とん、と湯のみをちゃぶ台に置く。緑茶にしては少しぬるい。湯のみは明良が赴任する前から棚にあったものである。ホコリまみれだったので念入りに洗った。
「はい、貰い物で申し訳ないけど」
「別に気にしないぜ」エイジは遠慮なくグイっと飲む。気にしないというと語弊がある。こんなボロ神社に贈り物をする人間は誰だ? 確かに明良は好かれる子に違いないが。
「それでお祭りの話、詳しく聞きたいな」
お茶を飲み干したエイジは話を始める。
「ああ、桜瀬大神殿は中世期で最大の建設プロジェクトと称されるだけあってバカでかい。やっぱ写真と実物は違うな。野球場より広い境内が出店と客でいっぱいだったぞ」
野球場より広いと言われても、明良にはピンとこない。とはいえ自分の神社がすごく小さく見えることは間違いない。
「それに最近はキッチンカーも派手だ、ここの神社にあったら場違いに思えるくらいに。みんな楽しそうに食べたり遊びをしていたぜ、演芸を披露する芸人も楽しんでいたな。アゼド教の底力ってやつを見せつけられた感じだ」
アゼドとは古代に主流だった天竜信仰を衰退させた神である。親友とはいえ、神官に自らの神を脅かした異教が繁栄している話をするエイジは他人からみれば無神経に思えるかもしれない。
「なるほど、さすが我が主を超えた大いなる神」明良は目を閉じてうつむく。素直に称賛し、自省する明良はお人よしを通り越して変人かもしれない。
「魔道具も多数揃ってたな。パワーだけなら俺の陰陽道の方が上だが、初心者でもあんなに手軽に使えるのは正直すげえよ。おまけに生産性の差は圧倒的だ」
自分の領分の話になったエイジは興奮気味に語る。エイジが専攻する陰陽道は古代から続いているが、その後に発展していった現代魔術に押され気味なのだ。すなわち、現代では廃れつつある神秘の継承者が彼らだ。どちらも東方世界で生まれ育ったが、その故郷でさえ衰退してしまったのは己の限界か。

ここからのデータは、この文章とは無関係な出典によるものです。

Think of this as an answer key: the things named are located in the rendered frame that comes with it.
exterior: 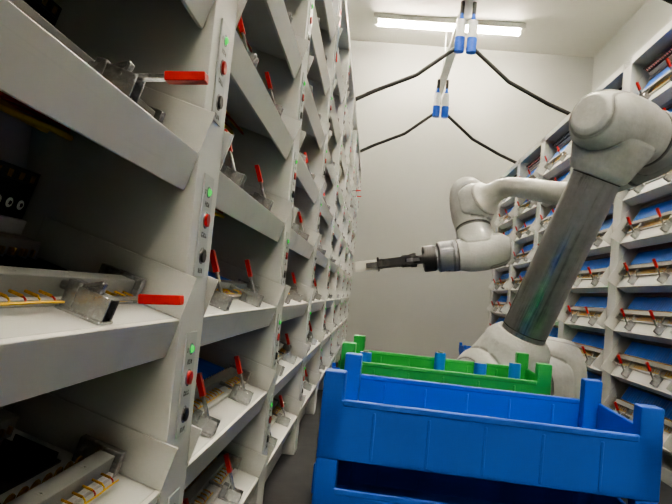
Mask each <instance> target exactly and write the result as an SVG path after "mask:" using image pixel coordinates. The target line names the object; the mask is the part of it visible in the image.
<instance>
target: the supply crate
mask: <svg viewBox="0 0 672 504"><path fill-rule="evenodd" d="M365 342H366V336H365V335H354V341H353V342H346V341H345V342H343V343H342V352H341V362H340V369H342V370H344V366H345V356H346V353H347V352H353V353H360V351H363V350H365ZM368 351H369V352H372V359H371V362H364V361H362V371H361V374H368V375H377V376H386V377H394V378H403V379H412V380H420V381H429V382H438V383H447V384H455V385H464V386H473V387H481V388H490V389H499V390H507V391H516V392H525V393H533V394H542V395H551V380H552V365H551V364H548V363H539V362H537V363H536V366H535V373H534V372H532V371H531V370H529V369H528V364H529V354H528V353H524V352H516V354H515V363H520V364H521V374H520V379H515V378H508V371H509V365H501V364H491V363H486V364H487V370H486V375H479V374H473V373H474V362H473V361H464V360H455V359H445V370H435V369H434V359H435V357H428V356H419V355H410V354H400V353H391V352H382V351H373V350H368Z"/></svg>
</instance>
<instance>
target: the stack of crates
mask: <svg viewBox="0 0 672 504"><path fill-rule="evenodd" d="M362 360H363V354H362V353H353V352H347V353H346V356H345V366H344V370H342V369H333V368H328V369H326V370H325V373H324V383H323V393H322V402H321V412H320V423H319V433H318V443H317V453H316V457H317V458H316V464H315V475H314V485H313V494H312V504H626V503H625V502H624V501H623V500H622V499H621V498H625V499H628V503H627V504H658V503H659V500H660V499H659V497H660V482H661V466H662V451H663V429H664V414H665V411H664V409H662V408H660V407H658V406H655V405H647V404H638V403H636V404H634V414H633V421H631V420H629V419H627V418H625V417H624V416H622V415H620V414H618V413H617V412H615V411H613V410H611V409H610V408H608V407H606V406H604V405H602V404H601V399H602V385H603V383H602V382H601V381H599V380H597V379H588V378H581V386H580V399H577V398H568V397H559V396H551V395H542V394H533V393H525V392H516V391H507V390H499V389H490V388H481V387H473V386H464V385H455V384H447V383H438V382H429V381H420V380H412V379H403V378H394V377H386V376H377V375H368V374H361V371H362Z"/></svg>
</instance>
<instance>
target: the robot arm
mask: <svg viewBox="0 0 672 504"><path fill-rule="evenodd" d="M569 132H570V136H571V139H572V145H571V156H570V167H572V168H574V169H573V171H572V173H571V175H570V178H569V180H568V182H558V181H548V180H539V179H530V178H520V177H507V178H502V179H498V180H496V181H493V182H491V183H488V184H484V183H482V182H480V181H479V180H477V179H476V178H474V177H462V178H460V179H458V180H457V181H456V182H455V183H454V184H453V185H452V187H451V191H450V198H449V202H450V212H451V218H452V222H453V225H454V227H455V231H456V240H450V241H441V242H437V243H436V247H435V246H434V245H428V246H422V248H421V253H422V255H416V253H411V254H409V255H402V256H401V257H395V258H387V259H379V257H377V259H374V260H366V261H357V262H353V267H354V272H363V271H372V270H378V271H380V269H383V268H393V267H402V268H405V267H411V268H413V267H417V264H423V268H424V271H425V272H432V271H436V270H437V269H439V272H440V273H441V272H454V271H455V272H457V271H467V272H478V271H486V270H491V269H495V268H499V267H502V266H505V265H507V264H508V263H509V262H510V261H511V259H512V255H513V250H512V243H511V239H510V238H509V237H508V236H506V235H504V234H501V233H494V232H493V230H492V228H491V224H490V221H491V220H492V219H493V216H494V215H495V213H496V212H497V211H498V210H499V203H500V202H501V201H502V200H503V199H505V198H507V197H517V198H522V199H527V200H532V201H537V202H542V203H547V204H552V205H557V206H556V208H555V210H554V213H553V215H552V217H551V219H550V221H549V223H548V226H547V228H546V230H545V232H544V234H543V237H542V239H541V241H540V243H539V245H538V247H537V250H536V252H535V254H534V256H533V258H532V261H531V263H530V265H529V267H528V269H527V271H526V274H525V276H524V278H523V280H522V282H521V285H520V287H519V289H518V291H517V293H516V295H515V298H514V300H513V302H512V304H511V306H510V309H509V311H508V313H507V315H506V317H505V319H504V321H500V322H498V323H495V324H493V325H491V326H489V327H488V328H487V329H486V331H485V332H484V333H483V334H482V335H481V337H480V338H479V339H478V340H477V341H476V342H475V343H474V344H473V345H472V347H471V348H469V349H467V350H465V351H464V352H463V353H461V354H460V355H459V357H458V358H457V359H456V360H464V361H473V362H482V363H491V364H501V365H509V362H514V363H515V354H516V352H524V353H528V354H529V364H528V369H529V370H531V371H532V372H534V373H535V366H536V363H537V362H539V363H548V364H551V365H552V380H551V396H559V397H568V398H577V399H580V386H581V378H588V377H587V368H586V364H585V360H584V358H583V355H582V353H581V351H580V349H579V348H578V347H577V346H576V344H575V343H574V342H572V341H569V340H565V339H561V338H555V337H548V336H549V334H550V332H551V330H552V328H553V326H554V324H555V322H556V320H557V318H558V316H559V313H560V311H561V309H562V307H563V305H564V303H565V301H566V299H567V297H568V295H569V293H570V291H571V289H572V286H573V284H574V282H575V280H576V278H577V276H578V274H579V272H580V270H581V268H582V266H583V264H584V262H585V259H586V257H587V255H588V253H589V251H590V249H591V247H592V245H593V243H594V241H595V239H596V237H597V235H598V232H599V230H600V228H601V226H602V224H603V222H604V220H605V218H606V216H607V214H608V212H609V210H610V208H611V205H612V203H613V201H614V199H615V197H616V195H617V193H618V192H621V191H624V190H627V189H631V188H634V187H636V186H638V185H641V184H643V183H645V182H648V181H650V180H653V179H655V178H658V177H659V176H661V175H663V174H665V173H667V172H669V171H670V170H672V112H671V113H670V112H669V111H665V110H662V109H661V108H660V107H659V106H658V105H657V104H655V103H653V102H651V101H650V100H648V99H646V98H644V97H641V96H639V95H637V94H634V93H632V92H628V91H621V90H614V89H605V90H598V91H594V92H592V93H589V94H587V95H586V96H584V97H583V98H582V99H581V100H580V101H579V102H578V103H577V104H576V105H575V107H574V108H573V110H572V112H571V114H570V118H569Z"/></svg>
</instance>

「ま、僕らだけでも次代へ託し続けよう。完全に役目を終えるその時まで」そう締めくくる明良。彼には滅びの美学でもあるのか?
エイジはそんな彼を見つめる。
「あーそうだ、この湯のみと急須は俺が洗うぜ」
「え? お客さんがそんなことしなくても」
エイジは明良の声をスルーして台所に向かう。くるっと後ろを振り返って言う。
「おまえ、そろそろ舞を奉納する時間だろ。準備してきな」エイジはドヤ顔で教えた。
エイジが洗い物を終えて棚に湯のみをしまうのと、明良が舞の準備を終えるのはだいたい同時だった。ふたりは一緒に拝殿に向かう。エイジにとって親友の神事を見守るのは大神殿の祭りに参加する以上だ。
「天に舞いし大いなる竜神よ」普段は聞けない厳かな声。
鈴を手に持つ明良の服装は巫女服である。すなわち本来は女性が着るものである。白藤明良という美少年でなければ他人には見せられないだろう。

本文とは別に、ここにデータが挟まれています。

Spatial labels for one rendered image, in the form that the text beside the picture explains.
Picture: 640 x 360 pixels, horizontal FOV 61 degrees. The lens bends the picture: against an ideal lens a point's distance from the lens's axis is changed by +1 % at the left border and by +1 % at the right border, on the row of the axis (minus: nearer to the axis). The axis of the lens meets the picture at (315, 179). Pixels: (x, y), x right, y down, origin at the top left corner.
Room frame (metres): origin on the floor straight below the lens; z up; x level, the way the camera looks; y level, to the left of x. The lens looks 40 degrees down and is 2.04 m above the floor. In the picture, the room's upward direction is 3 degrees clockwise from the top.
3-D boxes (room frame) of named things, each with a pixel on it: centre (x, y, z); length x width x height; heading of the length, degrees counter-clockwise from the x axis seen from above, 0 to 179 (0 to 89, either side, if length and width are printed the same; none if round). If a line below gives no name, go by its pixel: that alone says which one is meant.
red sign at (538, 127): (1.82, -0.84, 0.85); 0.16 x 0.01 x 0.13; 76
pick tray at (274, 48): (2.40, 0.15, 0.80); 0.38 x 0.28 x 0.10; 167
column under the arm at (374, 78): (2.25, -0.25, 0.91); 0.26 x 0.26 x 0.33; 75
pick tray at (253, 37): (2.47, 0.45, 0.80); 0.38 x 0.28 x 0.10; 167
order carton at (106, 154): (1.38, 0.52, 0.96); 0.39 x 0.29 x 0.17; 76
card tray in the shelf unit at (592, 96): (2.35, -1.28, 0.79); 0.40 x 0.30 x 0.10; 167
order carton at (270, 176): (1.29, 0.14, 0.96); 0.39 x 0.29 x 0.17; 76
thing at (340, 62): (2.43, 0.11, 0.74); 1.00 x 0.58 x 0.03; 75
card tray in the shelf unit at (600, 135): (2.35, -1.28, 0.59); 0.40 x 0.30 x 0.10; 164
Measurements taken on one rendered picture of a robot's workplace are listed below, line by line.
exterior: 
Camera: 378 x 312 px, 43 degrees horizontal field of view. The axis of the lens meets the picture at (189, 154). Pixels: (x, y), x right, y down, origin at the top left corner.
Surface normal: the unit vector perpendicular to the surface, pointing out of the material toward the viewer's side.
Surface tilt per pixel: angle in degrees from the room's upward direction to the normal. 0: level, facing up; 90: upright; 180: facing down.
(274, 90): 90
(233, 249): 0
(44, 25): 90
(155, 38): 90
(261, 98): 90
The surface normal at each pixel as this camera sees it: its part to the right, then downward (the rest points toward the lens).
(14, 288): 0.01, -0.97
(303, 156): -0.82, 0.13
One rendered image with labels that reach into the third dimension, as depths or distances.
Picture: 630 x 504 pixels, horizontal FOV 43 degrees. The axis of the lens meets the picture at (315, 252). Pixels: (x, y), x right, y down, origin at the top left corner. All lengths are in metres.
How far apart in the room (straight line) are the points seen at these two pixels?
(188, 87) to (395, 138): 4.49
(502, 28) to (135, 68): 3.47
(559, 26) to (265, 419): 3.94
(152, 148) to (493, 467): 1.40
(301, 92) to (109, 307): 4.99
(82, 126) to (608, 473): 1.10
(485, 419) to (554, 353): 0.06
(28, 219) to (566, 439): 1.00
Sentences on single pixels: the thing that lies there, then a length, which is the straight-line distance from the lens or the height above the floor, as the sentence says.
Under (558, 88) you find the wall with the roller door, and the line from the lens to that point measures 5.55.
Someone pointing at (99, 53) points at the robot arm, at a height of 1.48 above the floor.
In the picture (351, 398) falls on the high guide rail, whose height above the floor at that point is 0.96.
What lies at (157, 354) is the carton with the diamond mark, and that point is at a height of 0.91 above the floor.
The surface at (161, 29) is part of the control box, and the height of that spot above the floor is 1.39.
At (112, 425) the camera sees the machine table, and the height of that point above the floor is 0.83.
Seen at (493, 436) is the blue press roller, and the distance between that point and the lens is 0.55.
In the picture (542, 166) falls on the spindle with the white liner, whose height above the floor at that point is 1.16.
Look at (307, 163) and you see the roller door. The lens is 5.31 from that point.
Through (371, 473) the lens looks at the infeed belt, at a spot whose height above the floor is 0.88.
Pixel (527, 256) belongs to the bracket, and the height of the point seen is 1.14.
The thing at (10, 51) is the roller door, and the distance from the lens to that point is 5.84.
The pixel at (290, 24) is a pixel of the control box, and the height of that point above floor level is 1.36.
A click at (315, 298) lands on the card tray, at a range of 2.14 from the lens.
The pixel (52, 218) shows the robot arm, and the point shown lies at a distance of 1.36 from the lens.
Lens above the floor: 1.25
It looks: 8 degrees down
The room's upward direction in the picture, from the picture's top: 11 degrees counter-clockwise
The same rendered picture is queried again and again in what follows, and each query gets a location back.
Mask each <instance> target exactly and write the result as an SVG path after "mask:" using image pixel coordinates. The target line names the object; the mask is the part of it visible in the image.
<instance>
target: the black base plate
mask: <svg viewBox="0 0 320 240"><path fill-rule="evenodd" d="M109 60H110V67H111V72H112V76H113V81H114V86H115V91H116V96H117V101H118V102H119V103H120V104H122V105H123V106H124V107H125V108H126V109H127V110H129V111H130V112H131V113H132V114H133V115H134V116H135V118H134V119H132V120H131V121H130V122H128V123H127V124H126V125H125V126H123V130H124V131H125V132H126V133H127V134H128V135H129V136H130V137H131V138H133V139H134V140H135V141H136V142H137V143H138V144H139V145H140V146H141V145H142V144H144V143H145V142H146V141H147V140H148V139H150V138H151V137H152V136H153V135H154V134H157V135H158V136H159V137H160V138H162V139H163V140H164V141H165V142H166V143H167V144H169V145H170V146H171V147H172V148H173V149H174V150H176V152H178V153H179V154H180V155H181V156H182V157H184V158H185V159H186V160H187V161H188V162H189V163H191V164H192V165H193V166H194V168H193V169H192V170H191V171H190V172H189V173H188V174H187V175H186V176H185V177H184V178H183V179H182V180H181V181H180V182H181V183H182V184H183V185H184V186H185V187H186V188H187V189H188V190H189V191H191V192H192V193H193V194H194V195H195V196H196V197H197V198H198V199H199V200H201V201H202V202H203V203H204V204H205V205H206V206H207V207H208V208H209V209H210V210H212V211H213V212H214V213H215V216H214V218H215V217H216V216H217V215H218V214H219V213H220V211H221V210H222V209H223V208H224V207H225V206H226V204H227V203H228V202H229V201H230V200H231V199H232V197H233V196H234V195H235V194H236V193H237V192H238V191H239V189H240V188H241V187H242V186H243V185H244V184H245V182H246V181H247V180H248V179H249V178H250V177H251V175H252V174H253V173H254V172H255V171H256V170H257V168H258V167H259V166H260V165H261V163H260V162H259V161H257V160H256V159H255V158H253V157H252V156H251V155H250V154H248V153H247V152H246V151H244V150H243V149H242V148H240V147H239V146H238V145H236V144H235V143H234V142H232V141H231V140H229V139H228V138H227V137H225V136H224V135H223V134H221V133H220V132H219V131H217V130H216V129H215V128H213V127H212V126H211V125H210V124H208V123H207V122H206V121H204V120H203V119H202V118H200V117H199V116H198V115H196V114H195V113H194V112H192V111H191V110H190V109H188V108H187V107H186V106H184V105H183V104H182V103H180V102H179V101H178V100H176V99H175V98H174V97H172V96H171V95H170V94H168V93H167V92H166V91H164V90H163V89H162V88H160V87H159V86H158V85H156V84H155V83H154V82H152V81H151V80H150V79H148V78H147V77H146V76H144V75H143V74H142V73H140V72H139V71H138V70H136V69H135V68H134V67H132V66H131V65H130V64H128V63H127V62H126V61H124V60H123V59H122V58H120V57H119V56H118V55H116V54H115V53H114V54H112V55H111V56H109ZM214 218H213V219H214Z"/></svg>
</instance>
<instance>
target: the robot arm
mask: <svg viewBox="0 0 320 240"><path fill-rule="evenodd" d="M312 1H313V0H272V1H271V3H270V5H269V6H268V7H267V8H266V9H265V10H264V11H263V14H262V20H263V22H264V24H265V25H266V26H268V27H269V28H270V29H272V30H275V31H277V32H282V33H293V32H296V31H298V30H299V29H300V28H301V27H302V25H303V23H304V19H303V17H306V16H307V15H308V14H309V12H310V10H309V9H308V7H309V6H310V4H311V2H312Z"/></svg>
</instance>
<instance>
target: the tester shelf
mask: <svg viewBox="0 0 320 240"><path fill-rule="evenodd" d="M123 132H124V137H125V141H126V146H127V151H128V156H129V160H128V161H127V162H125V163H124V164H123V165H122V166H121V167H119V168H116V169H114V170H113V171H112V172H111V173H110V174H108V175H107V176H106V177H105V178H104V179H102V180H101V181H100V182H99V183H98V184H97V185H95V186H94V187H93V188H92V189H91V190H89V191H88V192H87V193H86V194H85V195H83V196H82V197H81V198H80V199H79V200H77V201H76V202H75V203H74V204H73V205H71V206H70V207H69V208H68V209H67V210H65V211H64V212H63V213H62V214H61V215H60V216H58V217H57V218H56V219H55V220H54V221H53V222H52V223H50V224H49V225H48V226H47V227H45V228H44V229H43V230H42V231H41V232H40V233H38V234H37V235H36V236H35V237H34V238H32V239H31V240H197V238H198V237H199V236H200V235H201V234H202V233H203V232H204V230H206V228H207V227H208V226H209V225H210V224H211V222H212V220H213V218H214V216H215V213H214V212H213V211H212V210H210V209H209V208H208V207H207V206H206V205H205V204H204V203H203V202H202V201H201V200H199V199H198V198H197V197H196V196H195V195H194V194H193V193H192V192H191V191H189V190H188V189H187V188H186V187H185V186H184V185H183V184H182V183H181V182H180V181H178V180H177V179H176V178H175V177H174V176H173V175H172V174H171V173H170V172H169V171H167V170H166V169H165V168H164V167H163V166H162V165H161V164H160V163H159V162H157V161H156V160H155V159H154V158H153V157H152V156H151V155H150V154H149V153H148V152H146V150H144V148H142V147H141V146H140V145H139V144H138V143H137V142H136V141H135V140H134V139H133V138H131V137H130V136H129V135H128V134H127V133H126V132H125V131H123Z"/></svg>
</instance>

りん、りん、りんりんりん。鈴の音を響かせつつ舞を奉納する明良。本来は雅楽も必要だが、舞をしつつ演奏することなど不可能だ。そもそも、神社のどこにも指定された楽器がないし。巫女がいないのに巫女服だけがあったので、明良は自分で巫女役をすることにした。
真剣な顔は姿も知らない天竜神に向けられている。手を掲げ、くるりと回る。
どういうわけか、この巫女服は下半身の丈がやたらと短い。生足を露出するので、脚が細くないと見栄えが悪いと感じて明良はダイエットしている。そんなことを気にするとは、彼はやはりお人よしというか変人である。
「数多の邪気から人と世界を守りたまえ」
手を合わせ祈りを捧げて舞は完了する。
「明良、お前の巫女はサマになってるぜ」
「そっか、褒めてくれて嬉しいよ」
決してコスプレ女装が似合っているという意味ではない、他人にはマネできない役目を務めあげているという評価である。
「んじゃ、俺はそろそろ帰るぜ。静のやつが帰ってくるからな」
「うん、妹さんにもよろしくね」
思春期という年頃のわりに仲が良い雨宮兄妹の団らんを想像する明良。彼は神社でひとり、いや天竜神をそばに感じている。